On the side of values

MITSUBISHI MOTORS FACING DIESELGATE

The title of automaker Mitsubishi Motors, the third member of the Renault-Nissan alliance, dropped 4.18% to 435 yen. The group confirmed that it had been targeted by searches in Germany on Tuesday in the vast investigation into fake diesel engines, which has already splashed several German and international manufacturers.

“There is the suspicion” that diesel engines installed in “cars of the Mitsubishi brand” are “equipped with software” making them appear less polluting during tests than in traffic, explained the parquet of Frankfurt (west of Germany).

Japanese equipment maker Denso, whose premises were also raided on Tuesday in Germany, sold 1.64% to 4,921 yen.

MASSIVE RECALL

Still in the automotive sector, Toyota lost 0.39% to 7,823 yen and Honda stagnated (-0.09% to 3,030 yen).
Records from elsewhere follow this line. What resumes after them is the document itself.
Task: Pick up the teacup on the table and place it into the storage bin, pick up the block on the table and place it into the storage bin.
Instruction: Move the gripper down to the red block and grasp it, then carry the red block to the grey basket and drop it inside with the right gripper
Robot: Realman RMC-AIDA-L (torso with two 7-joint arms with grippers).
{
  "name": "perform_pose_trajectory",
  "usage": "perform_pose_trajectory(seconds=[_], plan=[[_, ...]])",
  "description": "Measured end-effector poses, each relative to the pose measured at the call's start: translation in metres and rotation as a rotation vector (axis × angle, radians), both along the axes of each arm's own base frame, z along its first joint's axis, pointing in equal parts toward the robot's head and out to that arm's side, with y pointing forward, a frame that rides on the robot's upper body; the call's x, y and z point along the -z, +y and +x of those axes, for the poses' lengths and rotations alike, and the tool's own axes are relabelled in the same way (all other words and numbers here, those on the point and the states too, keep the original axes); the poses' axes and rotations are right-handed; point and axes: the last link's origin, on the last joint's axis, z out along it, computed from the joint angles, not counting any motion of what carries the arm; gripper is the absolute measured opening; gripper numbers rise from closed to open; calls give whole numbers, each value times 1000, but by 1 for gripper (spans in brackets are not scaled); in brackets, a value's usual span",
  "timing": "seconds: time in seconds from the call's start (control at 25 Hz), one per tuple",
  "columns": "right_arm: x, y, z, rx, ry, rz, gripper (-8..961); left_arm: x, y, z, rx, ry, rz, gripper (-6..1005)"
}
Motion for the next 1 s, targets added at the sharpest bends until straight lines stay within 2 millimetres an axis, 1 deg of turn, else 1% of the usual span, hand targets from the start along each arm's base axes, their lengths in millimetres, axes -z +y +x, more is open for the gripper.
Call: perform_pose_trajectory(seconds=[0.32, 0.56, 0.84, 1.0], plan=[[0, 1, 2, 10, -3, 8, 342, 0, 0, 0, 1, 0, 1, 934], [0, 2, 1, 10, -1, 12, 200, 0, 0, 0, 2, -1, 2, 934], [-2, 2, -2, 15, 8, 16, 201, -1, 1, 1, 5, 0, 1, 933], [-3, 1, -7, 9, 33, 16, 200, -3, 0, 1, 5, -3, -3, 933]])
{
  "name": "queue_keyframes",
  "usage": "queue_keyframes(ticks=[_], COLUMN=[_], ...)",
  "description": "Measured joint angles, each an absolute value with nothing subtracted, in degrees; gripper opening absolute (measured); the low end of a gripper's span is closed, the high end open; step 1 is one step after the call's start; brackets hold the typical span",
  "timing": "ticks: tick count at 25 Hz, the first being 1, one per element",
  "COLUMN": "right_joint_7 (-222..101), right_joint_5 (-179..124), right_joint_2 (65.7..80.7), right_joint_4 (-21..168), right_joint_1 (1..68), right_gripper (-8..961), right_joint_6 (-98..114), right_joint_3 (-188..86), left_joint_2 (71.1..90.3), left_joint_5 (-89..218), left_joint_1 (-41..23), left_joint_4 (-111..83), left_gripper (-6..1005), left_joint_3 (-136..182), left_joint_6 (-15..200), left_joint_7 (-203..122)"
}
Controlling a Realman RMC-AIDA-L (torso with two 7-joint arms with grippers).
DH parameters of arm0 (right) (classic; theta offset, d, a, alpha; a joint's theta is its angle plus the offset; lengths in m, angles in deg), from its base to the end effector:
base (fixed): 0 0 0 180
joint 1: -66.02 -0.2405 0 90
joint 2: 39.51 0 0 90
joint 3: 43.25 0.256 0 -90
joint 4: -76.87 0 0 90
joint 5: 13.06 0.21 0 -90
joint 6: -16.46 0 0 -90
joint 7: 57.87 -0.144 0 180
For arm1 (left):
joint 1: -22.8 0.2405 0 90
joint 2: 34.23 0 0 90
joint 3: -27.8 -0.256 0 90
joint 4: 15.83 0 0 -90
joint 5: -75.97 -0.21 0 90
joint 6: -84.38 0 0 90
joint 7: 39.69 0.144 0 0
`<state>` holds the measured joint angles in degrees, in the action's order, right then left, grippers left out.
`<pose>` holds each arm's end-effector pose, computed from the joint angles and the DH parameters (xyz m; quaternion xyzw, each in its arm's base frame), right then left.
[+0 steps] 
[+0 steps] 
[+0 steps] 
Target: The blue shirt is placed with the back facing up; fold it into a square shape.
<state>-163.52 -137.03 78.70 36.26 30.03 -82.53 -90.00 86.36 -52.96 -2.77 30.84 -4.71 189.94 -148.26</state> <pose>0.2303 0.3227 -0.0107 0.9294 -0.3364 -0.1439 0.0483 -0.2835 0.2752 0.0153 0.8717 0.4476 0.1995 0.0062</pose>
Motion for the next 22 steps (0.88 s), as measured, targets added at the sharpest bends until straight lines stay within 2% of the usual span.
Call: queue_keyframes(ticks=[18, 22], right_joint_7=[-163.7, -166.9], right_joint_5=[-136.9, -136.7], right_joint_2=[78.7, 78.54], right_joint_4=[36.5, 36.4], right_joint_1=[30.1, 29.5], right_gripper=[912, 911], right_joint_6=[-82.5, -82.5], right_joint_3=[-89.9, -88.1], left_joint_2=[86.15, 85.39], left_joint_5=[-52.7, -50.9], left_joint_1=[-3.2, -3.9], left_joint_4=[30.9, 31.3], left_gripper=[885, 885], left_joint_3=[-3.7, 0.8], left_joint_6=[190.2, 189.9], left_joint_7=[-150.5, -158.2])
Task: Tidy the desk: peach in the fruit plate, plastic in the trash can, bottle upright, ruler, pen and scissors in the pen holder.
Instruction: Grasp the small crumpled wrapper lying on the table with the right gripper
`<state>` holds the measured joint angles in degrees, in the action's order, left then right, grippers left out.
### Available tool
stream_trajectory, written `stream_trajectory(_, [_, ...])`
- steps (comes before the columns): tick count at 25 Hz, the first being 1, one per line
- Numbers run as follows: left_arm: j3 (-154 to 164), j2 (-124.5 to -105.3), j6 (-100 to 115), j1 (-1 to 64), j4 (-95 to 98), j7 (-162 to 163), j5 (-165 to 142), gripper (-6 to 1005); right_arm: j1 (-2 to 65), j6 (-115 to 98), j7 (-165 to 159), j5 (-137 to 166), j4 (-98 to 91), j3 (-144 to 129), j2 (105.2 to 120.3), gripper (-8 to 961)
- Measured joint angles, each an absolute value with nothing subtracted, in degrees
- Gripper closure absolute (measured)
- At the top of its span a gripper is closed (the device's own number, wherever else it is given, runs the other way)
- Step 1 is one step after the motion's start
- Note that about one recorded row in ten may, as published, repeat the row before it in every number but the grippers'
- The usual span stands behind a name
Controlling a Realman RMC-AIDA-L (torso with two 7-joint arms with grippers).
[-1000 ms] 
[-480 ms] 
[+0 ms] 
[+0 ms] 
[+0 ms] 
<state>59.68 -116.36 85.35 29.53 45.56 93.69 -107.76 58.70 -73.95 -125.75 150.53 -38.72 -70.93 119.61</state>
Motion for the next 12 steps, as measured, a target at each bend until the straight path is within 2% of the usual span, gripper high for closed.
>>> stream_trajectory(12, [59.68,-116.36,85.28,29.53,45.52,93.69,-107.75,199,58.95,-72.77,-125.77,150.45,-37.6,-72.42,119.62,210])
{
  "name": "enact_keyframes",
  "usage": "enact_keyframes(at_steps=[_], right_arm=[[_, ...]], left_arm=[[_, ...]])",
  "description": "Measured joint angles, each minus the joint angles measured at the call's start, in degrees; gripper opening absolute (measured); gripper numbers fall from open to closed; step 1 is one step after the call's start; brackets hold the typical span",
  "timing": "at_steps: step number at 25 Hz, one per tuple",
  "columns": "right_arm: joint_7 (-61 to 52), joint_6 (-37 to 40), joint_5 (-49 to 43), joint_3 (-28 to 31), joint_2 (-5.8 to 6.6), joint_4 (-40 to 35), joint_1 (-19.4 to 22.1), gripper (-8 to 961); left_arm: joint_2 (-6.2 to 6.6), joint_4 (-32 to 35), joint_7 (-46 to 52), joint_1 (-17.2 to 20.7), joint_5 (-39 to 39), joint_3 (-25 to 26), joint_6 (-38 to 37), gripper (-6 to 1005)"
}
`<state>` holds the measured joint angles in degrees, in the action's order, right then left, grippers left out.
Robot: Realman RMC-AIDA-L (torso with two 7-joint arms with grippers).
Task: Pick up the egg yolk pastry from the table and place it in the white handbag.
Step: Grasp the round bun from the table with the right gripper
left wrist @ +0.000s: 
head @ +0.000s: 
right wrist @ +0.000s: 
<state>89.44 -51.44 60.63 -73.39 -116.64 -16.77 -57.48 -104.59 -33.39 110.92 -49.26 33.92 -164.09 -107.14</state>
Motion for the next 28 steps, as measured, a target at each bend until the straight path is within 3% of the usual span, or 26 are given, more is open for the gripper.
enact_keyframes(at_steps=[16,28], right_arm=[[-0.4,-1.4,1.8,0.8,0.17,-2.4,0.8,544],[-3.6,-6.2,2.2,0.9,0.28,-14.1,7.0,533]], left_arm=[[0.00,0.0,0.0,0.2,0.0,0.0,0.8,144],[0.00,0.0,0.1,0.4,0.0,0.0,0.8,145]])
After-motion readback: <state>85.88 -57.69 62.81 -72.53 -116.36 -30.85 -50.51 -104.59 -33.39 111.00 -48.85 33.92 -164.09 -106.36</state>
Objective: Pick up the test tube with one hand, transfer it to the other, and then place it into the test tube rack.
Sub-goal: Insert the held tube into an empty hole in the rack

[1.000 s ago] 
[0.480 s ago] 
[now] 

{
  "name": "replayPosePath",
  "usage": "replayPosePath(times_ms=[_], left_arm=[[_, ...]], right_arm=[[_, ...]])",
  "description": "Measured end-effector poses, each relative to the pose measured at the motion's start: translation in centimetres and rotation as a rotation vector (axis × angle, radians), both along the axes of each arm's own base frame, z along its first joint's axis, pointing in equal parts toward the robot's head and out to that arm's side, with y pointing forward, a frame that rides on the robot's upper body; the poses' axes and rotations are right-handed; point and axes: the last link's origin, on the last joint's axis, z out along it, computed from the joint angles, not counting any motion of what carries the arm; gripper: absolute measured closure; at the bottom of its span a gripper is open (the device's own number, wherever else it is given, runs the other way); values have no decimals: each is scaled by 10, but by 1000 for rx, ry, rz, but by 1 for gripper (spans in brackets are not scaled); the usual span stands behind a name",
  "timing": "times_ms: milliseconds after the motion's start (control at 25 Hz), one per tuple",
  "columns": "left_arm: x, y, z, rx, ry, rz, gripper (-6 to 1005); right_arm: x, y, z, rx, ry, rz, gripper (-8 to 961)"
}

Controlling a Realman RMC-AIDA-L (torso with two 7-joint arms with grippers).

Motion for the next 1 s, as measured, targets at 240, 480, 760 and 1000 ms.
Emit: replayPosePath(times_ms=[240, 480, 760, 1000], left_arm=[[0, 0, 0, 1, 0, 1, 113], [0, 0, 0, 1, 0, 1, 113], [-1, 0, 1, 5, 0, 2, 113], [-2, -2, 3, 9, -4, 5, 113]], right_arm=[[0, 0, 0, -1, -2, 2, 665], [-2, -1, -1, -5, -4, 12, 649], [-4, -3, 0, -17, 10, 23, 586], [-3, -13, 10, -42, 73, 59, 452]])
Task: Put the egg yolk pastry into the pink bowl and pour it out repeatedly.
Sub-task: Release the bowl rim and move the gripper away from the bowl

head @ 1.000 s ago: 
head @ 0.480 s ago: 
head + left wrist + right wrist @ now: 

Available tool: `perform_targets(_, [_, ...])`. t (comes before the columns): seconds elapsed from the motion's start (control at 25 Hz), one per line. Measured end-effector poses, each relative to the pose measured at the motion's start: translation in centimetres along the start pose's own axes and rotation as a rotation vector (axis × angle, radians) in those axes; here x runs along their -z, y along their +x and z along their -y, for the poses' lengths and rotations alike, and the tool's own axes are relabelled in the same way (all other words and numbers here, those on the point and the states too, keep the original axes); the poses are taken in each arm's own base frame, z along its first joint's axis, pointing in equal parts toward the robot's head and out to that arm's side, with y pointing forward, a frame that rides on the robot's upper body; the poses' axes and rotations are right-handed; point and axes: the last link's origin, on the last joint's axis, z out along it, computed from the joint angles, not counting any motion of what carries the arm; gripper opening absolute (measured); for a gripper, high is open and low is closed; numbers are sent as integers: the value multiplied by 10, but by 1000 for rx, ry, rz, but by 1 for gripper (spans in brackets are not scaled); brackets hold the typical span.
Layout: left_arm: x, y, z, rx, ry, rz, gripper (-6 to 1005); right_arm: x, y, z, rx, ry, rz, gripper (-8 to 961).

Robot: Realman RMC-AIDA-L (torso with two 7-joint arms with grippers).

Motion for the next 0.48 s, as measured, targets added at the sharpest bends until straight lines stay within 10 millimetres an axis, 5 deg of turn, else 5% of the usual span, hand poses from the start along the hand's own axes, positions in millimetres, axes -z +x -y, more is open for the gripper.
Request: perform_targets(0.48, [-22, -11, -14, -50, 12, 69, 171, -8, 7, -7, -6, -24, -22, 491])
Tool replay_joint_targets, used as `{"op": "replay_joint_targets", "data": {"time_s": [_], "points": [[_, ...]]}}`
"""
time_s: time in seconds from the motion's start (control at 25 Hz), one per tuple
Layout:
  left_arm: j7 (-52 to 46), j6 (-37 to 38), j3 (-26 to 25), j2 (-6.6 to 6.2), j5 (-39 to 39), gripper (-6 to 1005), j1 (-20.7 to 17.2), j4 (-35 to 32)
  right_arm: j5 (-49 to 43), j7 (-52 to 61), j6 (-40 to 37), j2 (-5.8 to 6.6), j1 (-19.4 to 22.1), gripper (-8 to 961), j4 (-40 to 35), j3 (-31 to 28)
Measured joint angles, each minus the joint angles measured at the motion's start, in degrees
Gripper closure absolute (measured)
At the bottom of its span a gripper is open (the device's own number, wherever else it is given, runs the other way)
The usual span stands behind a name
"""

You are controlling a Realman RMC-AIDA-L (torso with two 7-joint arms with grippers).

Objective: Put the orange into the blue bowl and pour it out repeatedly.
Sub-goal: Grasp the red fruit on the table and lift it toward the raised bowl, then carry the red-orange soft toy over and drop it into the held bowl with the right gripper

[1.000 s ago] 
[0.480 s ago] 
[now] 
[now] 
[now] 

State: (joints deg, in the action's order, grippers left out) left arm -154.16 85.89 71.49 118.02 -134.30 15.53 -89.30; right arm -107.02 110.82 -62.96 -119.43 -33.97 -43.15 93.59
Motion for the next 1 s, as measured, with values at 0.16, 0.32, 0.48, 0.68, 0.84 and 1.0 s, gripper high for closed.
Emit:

The two manufacturers have separately announced recalls of more than 6 million of their vehicles in the United States and elsewhere in the Americas for safety concerns of a different nature.

On the currency and oil side

After climbing Tuesday due to its safe haven status, the yen was almost stable on Wednesday against the dollar, which was worth 109.97 yen around 09.10 GMT against 109.94 yen the day before after the closing of the Tokyo Stock Exchange, point of benchmark of Japanese investors.

The Japanese currency appreciated very slightly against the euro, which was trading for 121.86 yen around 09.10 GMT against 121.99 yen the day before.

The euro was slightly down against the dollar, at the rate of one euro for 1.1080 dollars around 09.10 GMT against 1.1091 dollars Tuesday at 20.30 GMT.

Oil prices, which had already retreated on Tuesday due to declining supply concerns in Libya and Iraq, continued to decline in Asia on Wednesday. Around 9:00 GMT the price of a barrel of American crude WTI thus fell by 0.75% to 57.94 dollars and that of a barrel of Brent from the North Sea yielded 0.71% to 64.13 dollars.